In response, defendant filed a section 2-615 motion to dismiss (735 ILCS 5/2-615 (West 1996)), alleging that the complaint was substantially insufficient at law. Defendant contended that the Bank, as a mere lender of money, is not entitled to pursue a cause of action under the Act because the Bank merely seeks repayment of a loan, not payment for goods and articles provided to the family. Defendant further stated that the loan was provided by a promissory note executed by Robert only and the Bank's right of recovery for the debt owed by him rests against Robert's estate, not defendant individually.

Following a hearing on June 19, 1998, the trial court granted defendant's motion to dismiss with prejudice. In addition, the order denied "defendant's oral motion for the recovery of costs, expenses and attorney's fees incurred in defending the action, brought in accordance with 750 ILCS 65/15(a)(3)."

Thereafter, the Bank filed a notice of appeal, seeking reversal of the dismissal of its complaint and a finding that it has stated a good cause of action under section 15(a)(1) of the Act. In addition, defendant filed a notice of cross-appeal, seeking a reversal of the denial of costs, expenses and attorney fees and remandment to the trial court for a determination of the amount of costs, expenses and attorney fees to be awarded defendant.

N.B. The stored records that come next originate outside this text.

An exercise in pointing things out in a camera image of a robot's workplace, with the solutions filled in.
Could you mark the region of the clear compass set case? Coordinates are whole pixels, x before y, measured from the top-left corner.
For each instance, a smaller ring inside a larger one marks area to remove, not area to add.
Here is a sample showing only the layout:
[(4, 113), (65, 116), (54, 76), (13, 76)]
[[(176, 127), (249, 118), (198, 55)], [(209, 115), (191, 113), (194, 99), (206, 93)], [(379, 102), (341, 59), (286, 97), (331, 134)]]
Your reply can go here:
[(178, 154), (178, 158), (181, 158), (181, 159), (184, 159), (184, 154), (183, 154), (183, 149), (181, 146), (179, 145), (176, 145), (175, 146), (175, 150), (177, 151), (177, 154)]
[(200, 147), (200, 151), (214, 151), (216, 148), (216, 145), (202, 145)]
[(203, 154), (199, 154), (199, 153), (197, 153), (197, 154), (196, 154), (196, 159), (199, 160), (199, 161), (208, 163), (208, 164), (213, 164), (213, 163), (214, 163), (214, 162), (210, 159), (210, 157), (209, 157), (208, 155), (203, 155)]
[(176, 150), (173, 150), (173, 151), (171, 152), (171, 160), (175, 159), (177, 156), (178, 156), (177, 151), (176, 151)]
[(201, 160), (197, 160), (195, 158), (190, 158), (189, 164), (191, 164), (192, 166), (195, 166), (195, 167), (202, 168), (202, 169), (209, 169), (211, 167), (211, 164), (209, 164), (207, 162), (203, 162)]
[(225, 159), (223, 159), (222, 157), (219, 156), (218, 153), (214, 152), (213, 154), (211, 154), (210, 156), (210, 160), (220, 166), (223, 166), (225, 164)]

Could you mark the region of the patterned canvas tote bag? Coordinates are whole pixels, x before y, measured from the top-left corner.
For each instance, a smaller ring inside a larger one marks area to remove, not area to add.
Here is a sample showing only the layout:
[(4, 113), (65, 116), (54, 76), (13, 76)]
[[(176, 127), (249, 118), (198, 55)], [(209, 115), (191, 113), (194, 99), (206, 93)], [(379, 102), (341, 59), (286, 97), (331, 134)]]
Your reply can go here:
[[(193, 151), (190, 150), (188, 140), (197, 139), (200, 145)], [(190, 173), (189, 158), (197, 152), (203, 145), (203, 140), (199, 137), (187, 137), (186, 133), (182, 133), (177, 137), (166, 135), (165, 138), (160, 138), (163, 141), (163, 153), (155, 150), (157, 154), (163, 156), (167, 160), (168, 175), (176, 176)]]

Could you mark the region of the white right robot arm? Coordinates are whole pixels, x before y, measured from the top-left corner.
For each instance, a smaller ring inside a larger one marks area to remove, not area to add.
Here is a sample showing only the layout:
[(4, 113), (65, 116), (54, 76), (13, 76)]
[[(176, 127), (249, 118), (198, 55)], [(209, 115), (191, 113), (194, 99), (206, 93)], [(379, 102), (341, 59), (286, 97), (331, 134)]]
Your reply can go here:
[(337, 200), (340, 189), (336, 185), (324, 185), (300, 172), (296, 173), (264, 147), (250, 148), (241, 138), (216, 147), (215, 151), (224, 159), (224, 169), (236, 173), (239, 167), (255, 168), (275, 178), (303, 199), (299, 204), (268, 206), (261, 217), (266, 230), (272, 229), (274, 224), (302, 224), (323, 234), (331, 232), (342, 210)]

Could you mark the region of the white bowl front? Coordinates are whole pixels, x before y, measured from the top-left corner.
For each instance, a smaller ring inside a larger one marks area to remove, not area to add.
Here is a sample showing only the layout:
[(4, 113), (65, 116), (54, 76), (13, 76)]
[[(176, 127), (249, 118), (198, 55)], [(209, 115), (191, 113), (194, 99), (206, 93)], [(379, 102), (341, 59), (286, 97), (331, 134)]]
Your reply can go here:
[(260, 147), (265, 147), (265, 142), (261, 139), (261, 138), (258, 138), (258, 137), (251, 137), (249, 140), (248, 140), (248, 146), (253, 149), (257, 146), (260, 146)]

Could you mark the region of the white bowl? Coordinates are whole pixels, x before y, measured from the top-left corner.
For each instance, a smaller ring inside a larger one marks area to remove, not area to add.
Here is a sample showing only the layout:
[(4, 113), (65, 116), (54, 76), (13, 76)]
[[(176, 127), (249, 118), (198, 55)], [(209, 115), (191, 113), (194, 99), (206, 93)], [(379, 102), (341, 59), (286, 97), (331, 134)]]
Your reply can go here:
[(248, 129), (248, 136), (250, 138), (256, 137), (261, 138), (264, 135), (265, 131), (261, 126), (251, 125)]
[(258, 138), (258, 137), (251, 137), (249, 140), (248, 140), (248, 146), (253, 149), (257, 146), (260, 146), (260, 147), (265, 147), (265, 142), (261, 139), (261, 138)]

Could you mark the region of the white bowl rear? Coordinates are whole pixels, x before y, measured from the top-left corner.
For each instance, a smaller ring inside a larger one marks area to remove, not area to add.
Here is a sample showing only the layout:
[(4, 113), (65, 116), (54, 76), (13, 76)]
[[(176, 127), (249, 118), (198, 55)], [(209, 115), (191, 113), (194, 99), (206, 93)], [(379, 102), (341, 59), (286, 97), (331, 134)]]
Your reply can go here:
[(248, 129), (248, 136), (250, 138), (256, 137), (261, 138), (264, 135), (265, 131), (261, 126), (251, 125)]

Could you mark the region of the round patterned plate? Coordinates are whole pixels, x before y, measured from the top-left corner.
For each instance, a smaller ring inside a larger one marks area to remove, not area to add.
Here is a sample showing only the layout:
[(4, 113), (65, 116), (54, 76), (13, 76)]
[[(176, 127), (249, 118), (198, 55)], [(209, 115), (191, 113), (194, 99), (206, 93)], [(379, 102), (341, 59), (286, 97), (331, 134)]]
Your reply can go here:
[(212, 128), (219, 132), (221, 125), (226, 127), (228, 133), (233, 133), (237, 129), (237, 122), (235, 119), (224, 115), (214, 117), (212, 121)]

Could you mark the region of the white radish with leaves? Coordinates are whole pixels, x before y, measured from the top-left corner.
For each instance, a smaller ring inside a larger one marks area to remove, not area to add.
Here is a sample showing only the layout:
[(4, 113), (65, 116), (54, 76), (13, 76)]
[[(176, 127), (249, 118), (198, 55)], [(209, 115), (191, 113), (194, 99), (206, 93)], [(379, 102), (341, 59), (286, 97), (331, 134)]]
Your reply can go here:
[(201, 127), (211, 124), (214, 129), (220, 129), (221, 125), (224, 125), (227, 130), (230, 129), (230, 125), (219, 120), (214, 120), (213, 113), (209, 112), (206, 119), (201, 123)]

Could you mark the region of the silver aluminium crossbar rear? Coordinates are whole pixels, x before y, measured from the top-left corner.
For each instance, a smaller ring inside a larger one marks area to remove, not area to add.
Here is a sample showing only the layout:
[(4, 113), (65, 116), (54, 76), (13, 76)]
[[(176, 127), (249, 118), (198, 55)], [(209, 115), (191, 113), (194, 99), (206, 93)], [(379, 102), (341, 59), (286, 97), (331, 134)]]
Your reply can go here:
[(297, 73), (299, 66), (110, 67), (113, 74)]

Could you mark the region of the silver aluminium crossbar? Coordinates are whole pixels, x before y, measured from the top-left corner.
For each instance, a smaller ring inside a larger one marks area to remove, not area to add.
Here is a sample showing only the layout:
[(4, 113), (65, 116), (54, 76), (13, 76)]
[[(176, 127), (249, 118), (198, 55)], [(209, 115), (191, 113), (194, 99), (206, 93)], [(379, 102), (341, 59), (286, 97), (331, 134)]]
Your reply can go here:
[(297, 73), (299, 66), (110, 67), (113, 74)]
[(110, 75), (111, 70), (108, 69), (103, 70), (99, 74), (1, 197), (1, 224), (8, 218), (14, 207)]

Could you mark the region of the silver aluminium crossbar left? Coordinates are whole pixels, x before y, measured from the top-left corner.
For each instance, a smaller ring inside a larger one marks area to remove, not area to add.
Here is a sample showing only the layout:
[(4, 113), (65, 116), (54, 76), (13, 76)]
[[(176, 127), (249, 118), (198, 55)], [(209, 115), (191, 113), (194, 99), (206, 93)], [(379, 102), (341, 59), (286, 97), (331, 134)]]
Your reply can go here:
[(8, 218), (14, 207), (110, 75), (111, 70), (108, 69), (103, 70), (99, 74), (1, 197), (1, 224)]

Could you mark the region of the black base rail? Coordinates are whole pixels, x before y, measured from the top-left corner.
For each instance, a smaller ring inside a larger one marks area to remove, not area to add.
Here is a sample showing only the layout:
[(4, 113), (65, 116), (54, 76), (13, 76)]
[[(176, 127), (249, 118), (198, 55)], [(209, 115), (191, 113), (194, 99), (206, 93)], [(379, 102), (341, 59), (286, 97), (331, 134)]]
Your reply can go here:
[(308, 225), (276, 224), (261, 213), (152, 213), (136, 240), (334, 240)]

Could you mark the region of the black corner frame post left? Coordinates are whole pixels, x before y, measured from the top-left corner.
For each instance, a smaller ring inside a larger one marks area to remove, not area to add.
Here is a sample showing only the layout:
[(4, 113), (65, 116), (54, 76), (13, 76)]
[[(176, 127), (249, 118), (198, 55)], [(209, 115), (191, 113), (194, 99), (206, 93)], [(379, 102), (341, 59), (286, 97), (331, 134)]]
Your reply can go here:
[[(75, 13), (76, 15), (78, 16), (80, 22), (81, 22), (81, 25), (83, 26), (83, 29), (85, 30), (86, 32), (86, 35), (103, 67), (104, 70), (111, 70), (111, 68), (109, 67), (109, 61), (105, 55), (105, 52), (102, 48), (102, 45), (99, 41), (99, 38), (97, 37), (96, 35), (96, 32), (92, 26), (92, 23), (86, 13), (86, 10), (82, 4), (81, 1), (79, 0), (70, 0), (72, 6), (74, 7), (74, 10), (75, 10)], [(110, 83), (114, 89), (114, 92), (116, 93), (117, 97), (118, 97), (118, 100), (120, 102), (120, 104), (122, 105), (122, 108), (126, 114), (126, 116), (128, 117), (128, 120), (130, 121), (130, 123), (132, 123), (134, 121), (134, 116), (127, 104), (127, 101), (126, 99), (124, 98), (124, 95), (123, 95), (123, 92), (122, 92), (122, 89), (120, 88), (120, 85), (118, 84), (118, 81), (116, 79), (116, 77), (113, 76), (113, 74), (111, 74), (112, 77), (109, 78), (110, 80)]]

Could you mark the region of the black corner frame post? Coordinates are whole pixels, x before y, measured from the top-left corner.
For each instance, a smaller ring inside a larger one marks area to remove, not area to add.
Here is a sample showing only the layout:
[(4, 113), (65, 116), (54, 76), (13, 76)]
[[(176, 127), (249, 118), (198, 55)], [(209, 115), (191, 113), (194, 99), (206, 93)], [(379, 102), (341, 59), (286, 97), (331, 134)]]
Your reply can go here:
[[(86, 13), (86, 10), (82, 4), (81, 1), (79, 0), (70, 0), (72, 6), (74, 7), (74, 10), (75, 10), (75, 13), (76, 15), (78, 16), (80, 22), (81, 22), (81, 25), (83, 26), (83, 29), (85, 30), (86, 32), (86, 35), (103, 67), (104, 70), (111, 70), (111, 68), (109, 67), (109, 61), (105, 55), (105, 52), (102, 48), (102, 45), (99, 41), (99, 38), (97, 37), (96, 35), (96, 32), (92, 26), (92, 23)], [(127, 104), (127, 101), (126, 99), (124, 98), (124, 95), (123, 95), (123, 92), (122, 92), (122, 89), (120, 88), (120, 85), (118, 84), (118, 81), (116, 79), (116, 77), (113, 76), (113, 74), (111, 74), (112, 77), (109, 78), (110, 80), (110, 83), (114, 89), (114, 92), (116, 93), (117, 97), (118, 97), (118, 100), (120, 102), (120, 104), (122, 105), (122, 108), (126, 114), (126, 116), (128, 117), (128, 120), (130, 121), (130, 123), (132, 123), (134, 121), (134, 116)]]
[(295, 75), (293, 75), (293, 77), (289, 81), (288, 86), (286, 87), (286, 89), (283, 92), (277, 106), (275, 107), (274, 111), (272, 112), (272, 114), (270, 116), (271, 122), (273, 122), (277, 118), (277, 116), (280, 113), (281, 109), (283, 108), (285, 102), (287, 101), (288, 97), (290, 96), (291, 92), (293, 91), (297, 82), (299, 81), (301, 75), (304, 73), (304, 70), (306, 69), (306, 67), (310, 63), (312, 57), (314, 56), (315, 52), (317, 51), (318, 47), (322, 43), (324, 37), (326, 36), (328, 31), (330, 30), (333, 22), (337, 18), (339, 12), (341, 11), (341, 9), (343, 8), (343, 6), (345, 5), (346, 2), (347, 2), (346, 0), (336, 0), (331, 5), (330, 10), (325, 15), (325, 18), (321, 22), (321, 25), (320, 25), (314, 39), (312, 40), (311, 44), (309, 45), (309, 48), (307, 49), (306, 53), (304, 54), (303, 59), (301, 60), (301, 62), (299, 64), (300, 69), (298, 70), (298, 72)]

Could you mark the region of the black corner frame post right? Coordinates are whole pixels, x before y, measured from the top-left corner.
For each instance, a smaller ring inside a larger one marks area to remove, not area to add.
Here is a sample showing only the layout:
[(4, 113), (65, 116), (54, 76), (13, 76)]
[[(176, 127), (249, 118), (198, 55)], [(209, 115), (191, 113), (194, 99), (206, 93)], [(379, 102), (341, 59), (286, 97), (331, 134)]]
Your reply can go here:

We review de novo the dismissal of a complaint under section 2-615. Vernon v. Schuster, 179 Ill. 2d 338, 344 (1997). We must take as true all well-pled allegations of fact contained in the complaint and construe all reasonable inferences therefrom in favor of the plaintiff. Vernon, 179 Ill. 2d at 341. A section 2-615 motion attacks the legal sufficiency of a complaint, and our inquiry under these circumstances is whether the allegations of the complaint, when viewed in a light most favorable to the plaintiff, are sufficient to state a cause of action upon which relief can be granted. Vernon, 179 Ill. 2d at 344.

As a threshold matter, we reject defendant's contention that the complaint is deficient on its face, arguing that it contains allegations unsupported by any facts. From our review of the complaint, we find that the allegations are adequately pled for the purpose of a section 2- 615 motion. Proof of the factual allegations would be a matter for discovery.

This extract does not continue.